(Directions for this task): Pick every line with "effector" from the material below.
======== Source material
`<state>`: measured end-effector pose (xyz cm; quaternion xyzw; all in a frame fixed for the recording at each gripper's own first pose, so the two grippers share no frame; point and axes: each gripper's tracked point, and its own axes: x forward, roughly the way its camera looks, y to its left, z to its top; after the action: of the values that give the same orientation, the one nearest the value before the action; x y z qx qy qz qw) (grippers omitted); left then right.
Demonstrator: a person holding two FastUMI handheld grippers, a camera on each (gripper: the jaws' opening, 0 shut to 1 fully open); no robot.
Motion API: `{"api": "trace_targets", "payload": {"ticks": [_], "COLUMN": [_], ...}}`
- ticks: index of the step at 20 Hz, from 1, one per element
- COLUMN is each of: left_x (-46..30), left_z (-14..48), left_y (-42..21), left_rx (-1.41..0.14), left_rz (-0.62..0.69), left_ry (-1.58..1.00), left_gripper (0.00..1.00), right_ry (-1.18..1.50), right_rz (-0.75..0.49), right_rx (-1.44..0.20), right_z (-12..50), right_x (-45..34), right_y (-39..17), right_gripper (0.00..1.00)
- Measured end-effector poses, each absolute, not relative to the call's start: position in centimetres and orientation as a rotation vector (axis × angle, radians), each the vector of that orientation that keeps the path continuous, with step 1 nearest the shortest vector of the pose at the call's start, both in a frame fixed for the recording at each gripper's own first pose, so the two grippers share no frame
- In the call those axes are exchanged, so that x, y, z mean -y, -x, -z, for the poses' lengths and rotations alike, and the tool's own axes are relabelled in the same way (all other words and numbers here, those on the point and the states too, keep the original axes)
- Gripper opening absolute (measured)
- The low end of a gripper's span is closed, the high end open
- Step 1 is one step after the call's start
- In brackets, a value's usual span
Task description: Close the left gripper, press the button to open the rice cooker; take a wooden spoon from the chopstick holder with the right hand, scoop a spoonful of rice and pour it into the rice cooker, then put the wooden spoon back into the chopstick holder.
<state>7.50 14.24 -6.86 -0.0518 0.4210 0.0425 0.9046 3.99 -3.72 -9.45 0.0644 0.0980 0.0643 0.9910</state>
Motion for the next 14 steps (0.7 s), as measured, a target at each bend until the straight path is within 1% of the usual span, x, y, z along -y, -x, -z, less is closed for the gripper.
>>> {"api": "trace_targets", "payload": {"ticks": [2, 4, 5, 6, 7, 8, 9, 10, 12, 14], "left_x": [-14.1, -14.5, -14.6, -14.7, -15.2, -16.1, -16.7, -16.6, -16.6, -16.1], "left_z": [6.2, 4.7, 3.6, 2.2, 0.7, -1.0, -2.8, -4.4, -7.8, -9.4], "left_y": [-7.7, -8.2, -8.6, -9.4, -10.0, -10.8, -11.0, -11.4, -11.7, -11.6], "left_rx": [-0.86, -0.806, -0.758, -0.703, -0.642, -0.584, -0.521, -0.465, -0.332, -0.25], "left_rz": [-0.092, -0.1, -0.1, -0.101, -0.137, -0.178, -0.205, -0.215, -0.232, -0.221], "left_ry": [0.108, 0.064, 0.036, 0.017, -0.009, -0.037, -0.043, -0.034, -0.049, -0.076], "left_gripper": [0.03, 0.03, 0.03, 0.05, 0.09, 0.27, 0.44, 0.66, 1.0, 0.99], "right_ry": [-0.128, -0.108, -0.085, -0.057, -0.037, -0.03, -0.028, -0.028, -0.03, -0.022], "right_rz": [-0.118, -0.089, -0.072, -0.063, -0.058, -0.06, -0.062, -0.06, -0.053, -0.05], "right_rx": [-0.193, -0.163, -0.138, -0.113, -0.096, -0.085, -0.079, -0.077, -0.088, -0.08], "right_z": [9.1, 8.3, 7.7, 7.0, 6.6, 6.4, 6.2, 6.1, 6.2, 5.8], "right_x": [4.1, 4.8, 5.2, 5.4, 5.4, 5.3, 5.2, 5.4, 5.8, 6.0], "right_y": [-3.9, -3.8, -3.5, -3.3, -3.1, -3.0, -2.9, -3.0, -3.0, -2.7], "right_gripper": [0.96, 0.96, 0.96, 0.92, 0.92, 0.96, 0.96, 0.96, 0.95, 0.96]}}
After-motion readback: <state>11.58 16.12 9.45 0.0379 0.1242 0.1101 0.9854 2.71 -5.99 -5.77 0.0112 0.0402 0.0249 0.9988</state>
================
(Written response):
`<state>`: measured end-effector pose (xyz cm; quaternion xyzw; all in a frame fixed for the recording at each gripper's own first pose, so the two grippers share no frame; point and axes: each gripper's tracked point, and its own axes: x forward, roughly the way its camera looks, y to its left, z to its top; after the action: of the values that give the same orientation, the one nearest the value before the action; x y z qx qy qz qw) (grippers omitted); left then right.
- Measured end-effector poses, each absolute, not relative to the call's start: position in centimetres and orientation as a rotation vector (axis × angle, radians), each the vector of that orientation that keeps the path continuous, with step 1 nearest the shortest vector of the pose at the call's start, both in a frame fixed for the recording at each gripper's own first pose, so the two grippers share no frame

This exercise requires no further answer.